TASK ITEM:
Go through the data from its first line and retype each line, stopping once the line containing "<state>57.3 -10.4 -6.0" has been retyped.

DATASET ENTRIES:

-=-=-

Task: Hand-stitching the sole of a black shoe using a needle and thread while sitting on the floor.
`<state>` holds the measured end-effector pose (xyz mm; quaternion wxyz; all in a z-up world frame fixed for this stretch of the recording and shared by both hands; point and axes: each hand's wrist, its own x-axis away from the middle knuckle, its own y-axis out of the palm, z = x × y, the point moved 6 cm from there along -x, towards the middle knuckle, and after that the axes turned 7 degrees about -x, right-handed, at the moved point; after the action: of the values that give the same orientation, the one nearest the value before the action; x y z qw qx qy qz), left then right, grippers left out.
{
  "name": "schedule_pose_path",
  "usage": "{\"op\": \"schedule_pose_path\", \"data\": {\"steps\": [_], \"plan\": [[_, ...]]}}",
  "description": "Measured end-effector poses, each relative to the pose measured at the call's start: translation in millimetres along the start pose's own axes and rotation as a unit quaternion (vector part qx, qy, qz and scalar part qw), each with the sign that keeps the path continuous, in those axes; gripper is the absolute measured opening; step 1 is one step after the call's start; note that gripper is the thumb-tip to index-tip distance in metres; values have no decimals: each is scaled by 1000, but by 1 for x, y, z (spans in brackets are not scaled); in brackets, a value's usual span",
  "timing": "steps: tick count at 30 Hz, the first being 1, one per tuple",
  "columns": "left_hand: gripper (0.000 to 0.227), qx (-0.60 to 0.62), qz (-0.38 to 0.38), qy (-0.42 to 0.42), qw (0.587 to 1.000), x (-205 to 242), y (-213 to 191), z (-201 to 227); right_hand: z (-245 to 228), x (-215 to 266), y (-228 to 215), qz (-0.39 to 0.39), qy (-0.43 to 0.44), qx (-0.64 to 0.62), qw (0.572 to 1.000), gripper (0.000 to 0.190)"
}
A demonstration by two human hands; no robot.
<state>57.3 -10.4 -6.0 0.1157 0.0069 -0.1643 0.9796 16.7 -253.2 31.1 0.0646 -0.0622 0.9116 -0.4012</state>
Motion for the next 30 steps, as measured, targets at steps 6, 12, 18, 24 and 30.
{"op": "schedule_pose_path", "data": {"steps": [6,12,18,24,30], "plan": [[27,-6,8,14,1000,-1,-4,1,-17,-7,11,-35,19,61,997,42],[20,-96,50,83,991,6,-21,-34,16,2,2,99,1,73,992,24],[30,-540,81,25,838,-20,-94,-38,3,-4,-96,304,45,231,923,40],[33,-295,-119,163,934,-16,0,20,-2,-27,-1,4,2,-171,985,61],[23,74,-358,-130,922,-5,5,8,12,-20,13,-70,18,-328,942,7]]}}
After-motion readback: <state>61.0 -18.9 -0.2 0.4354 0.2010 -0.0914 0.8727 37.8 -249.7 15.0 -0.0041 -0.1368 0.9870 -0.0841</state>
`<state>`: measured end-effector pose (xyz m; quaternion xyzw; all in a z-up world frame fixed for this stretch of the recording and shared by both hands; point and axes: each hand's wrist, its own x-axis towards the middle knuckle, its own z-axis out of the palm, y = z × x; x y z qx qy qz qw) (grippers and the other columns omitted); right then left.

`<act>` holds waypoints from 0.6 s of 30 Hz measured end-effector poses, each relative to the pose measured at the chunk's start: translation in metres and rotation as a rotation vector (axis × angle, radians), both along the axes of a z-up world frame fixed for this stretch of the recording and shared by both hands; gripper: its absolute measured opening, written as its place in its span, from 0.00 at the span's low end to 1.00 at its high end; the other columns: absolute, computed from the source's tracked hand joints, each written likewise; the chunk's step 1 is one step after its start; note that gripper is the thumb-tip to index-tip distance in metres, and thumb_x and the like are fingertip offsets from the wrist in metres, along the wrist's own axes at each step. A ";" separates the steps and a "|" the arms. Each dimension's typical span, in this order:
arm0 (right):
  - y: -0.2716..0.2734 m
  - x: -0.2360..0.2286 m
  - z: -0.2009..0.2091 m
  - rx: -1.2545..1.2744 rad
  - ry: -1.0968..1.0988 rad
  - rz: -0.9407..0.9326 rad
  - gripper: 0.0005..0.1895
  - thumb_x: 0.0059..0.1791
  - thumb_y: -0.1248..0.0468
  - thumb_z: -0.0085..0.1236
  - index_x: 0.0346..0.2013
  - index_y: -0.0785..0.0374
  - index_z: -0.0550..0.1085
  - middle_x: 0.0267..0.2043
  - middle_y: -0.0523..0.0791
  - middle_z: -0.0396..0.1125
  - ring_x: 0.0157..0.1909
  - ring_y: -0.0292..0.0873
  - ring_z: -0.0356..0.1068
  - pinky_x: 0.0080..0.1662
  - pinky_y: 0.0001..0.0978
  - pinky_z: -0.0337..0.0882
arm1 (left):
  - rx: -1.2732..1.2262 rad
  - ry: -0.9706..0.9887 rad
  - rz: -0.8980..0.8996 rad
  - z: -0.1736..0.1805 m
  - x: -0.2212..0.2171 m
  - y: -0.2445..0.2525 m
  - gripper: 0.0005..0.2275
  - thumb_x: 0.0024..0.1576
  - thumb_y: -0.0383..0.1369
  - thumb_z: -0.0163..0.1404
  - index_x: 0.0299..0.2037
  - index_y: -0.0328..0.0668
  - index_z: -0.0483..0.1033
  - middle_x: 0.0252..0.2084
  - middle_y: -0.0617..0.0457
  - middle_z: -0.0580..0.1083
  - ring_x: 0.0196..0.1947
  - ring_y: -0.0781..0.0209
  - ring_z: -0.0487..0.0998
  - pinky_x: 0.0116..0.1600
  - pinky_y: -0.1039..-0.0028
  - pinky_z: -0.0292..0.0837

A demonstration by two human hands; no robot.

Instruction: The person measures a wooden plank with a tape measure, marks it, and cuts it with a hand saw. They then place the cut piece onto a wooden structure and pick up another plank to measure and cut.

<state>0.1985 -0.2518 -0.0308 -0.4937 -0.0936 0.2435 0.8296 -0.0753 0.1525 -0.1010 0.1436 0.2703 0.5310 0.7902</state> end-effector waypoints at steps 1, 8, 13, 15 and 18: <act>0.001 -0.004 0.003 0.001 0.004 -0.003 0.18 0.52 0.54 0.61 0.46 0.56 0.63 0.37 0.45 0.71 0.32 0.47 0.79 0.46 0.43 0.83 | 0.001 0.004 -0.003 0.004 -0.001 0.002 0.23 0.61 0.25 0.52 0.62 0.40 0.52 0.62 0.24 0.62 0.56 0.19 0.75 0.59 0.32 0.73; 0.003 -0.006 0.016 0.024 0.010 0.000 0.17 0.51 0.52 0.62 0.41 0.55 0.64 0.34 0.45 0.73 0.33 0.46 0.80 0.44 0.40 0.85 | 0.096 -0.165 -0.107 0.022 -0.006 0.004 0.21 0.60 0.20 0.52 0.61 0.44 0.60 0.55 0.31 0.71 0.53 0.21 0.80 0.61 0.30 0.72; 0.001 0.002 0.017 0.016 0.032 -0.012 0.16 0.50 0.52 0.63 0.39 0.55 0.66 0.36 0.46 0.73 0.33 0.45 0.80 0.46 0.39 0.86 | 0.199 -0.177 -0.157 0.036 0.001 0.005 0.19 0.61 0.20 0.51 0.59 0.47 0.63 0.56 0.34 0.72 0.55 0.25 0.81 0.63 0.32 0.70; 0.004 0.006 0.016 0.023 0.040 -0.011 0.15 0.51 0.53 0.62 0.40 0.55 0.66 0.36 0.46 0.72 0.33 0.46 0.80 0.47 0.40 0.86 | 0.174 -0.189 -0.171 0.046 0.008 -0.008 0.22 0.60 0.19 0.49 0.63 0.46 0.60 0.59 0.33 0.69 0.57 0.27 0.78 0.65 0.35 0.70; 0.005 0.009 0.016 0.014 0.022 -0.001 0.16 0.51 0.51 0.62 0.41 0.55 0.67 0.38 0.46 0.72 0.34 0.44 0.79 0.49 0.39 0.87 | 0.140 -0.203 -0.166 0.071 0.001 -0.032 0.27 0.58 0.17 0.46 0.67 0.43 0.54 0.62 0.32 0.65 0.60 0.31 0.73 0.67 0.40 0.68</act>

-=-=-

ANSWER TO THE EXERCISE:
Task: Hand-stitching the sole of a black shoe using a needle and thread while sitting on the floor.
`<state>` holds the measured end-effector pose (xyz mm; quaternion wxyz; all in a z-up world frame fixed for this stretch of the recording and shared by both hands; point and axes: each hand's wrist, its own x-axis away from the middle knuckle, its own y-axis out of the palm, z = x × y, the point moved 6 cm from there along -x, towards the middle knuckle, and after that the axes turned 7 degrees about -x, right-handed, at the moved point; after the action: of the values that give the same orientation, the one nearest the value before the action; x y z qw qx qy qz), left then right, grippers left out.
{
  "name": "schedule_pose_path",
  "usage": "{\"op\": \"schedule_pose_path\", \"data\": {\"steps\": [_], \"plan\": [[_, ...]]}}",
  "description": "Measured end-effector poses, each relative to the pose measured at the call's start: translation in millimetres along the start pose's own axes and rotation as a unit quaternion (vector part qx, qy, qz and scalar part qw), each with the sign that keeps the path continuous, in those axes; gripper is the absolute measured opening; step 1 is one step after the call's start; note that gripper is the thumb-tip to index-tip distance in metres; values have no decimals: each is scaled by 1000, but by 1 for x, y, z (spans in brackets are not scaled); in brackets, a value's usual span",
  "timing": "steps: tick count at 30 Hz, the first being 1, one per tuple",
  "columns": "left_hand: gripper (0.000 to 0.227), qx (-0.60 to 0.62), qz (-0.38 to 0.38), qy (-0.42 to 0.42), qw (0.587 to 1.000), x (-205 to 242), y (-213 to 191), z (-201 to 227); right_hand: z (-245 to 228), x (-215 to 266), y (-228 to 215), qz (-0.39 to 0.39), qy (-0.43 to 0.44), qx (-0.64 to 0.62), qw (0.572 to 1.000), gripper (0.000 to 0.190)"
}
A demonstration by two human hands; no robot.
<state>57.3 -10.4 -6.0 0.1157 0.0069 -0.1643 0.9796 16.7 -253.2 31.1 0.0646 -0.0622 0.9116 -0.4012</state>

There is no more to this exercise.